[[ Data for processing open ]]

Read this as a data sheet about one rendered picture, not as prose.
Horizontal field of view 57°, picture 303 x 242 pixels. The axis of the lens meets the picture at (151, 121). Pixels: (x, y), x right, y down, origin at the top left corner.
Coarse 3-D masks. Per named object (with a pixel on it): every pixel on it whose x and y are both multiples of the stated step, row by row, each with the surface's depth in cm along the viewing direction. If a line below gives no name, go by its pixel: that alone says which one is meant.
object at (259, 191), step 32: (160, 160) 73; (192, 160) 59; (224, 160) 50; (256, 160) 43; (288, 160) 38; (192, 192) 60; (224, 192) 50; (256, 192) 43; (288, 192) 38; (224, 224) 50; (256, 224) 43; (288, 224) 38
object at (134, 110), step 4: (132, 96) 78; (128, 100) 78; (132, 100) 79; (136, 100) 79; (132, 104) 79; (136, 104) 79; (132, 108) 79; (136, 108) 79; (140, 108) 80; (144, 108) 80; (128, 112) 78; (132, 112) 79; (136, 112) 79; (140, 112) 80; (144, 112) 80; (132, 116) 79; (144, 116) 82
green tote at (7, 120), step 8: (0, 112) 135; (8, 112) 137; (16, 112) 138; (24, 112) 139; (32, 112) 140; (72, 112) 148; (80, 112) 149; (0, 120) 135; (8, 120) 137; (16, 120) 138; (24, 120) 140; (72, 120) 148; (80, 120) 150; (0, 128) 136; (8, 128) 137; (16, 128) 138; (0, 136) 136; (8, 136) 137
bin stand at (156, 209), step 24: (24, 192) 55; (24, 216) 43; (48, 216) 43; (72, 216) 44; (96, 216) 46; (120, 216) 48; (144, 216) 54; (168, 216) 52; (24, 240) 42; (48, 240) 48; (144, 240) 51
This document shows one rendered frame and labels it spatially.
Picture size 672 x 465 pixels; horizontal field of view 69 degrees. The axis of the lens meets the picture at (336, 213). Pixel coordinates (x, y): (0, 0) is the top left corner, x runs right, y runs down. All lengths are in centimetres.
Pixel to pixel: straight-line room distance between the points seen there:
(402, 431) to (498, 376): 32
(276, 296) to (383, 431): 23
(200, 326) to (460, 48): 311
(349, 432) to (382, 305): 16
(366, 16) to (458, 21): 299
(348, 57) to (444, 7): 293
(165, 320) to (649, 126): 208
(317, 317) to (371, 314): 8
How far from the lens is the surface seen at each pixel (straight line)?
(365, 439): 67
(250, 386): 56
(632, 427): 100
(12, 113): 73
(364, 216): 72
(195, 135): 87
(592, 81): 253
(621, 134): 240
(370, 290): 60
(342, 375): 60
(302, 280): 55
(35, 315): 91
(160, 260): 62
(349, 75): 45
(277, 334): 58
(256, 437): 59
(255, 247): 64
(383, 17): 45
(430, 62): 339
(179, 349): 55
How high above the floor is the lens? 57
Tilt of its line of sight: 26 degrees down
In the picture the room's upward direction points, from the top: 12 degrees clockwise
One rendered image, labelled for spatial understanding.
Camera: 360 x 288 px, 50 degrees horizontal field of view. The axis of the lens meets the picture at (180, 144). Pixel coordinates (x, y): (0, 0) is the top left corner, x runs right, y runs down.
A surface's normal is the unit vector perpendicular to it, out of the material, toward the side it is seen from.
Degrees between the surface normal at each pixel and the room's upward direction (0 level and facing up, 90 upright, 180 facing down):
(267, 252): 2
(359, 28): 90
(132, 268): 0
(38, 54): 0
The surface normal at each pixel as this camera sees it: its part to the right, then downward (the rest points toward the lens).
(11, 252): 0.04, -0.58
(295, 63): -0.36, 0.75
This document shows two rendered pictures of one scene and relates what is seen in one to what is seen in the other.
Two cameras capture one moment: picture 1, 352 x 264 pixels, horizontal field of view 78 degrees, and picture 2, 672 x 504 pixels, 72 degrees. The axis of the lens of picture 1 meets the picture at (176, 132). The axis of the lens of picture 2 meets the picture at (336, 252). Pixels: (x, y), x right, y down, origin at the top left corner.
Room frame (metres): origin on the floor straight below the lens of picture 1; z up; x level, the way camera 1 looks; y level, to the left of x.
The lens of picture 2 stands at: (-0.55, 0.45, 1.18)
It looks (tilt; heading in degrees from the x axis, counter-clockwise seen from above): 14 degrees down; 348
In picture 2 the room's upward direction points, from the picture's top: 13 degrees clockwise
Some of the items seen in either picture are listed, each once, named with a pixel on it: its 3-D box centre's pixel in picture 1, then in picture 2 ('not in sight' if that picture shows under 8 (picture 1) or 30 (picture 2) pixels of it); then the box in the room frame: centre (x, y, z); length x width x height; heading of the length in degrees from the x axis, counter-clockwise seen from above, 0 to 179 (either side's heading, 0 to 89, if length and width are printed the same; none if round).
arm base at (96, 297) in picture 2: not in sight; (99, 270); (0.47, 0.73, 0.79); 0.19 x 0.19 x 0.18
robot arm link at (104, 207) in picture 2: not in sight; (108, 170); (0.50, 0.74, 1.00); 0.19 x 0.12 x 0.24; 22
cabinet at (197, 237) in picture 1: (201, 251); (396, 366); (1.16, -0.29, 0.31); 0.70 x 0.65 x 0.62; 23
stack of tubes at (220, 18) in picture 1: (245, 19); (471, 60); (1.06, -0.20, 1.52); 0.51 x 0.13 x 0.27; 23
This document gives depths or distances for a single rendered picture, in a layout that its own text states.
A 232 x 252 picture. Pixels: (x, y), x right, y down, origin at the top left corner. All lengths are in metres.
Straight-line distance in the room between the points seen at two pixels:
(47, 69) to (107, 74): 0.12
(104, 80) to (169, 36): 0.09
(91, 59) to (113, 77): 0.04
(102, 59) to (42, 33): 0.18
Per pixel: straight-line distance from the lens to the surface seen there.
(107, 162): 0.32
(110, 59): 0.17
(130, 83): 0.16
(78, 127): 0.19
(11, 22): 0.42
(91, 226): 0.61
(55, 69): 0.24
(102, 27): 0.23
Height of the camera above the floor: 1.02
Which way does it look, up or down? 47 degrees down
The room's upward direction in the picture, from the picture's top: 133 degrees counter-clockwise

[[ Data for processing closed ]]

● Task objective: Produce an exact copy of each line from the one holding "(110, 59): 0.17" through the last line of the records, both included, and nothing more.

● Response for this exercise:
(110, 59): 0.17
(130, 83): 0.16
(78, 127): 0.19
(11, 22): 0.42
(91, 226): 0.61
(55, 69): 0.24
(102, 27): 0.23
Height of the camera above the floor: 1.02
Which way does it look, up or down? 47 degrees down
The room's upward direction in the picture, from the picture's top: 133 degrees counter-clockwise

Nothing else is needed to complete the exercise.